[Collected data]
※ ※ ※
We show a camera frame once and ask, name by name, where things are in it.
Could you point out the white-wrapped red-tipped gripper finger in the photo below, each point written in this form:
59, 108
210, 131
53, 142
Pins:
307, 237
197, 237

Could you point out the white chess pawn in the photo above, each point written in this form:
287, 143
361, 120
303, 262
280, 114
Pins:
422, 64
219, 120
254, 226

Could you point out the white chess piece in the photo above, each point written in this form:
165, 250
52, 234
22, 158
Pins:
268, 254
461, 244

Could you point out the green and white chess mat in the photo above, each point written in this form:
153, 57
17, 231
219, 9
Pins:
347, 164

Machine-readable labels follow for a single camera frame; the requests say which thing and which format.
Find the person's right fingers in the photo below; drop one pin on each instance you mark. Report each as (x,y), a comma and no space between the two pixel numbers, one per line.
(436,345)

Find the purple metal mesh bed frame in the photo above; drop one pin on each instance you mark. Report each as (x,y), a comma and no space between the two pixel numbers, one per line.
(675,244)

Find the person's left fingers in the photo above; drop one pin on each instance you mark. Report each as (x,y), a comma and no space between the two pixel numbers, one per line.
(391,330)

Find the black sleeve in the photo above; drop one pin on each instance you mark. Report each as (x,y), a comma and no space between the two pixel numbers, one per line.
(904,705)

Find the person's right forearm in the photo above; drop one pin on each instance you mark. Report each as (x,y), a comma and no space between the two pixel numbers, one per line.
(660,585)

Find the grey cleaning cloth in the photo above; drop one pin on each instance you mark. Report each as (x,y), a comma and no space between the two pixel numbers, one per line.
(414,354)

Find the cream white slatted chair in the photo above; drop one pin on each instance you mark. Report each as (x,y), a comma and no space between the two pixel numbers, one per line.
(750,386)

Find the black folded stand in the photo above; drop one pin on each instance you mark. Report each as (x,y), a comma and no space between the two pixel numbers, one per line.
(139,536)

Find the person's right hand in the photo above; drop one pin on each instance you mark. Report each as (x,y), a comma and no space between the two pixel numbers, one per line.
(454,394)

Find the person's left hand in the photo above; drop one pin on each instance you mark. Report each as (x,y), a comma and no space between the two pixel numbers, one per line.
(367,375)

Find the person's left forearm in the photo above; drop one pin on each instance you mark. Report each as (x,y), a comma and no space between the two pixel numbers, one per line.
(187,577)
※ ※ ※
Wherever the word "point" appears in the entries above, copy that line.

» RESPONSE:
Could you point out the white-wrapped red-tipped gripper finger in the photo below, each point written in this form:
Could you point out the white chess pawn in the photo above, each point written in this form:
Could you point out the white chess piece in the photo above, each point written in this form:
Could you point out the green and white chess mat in the photo above, each point written in this form:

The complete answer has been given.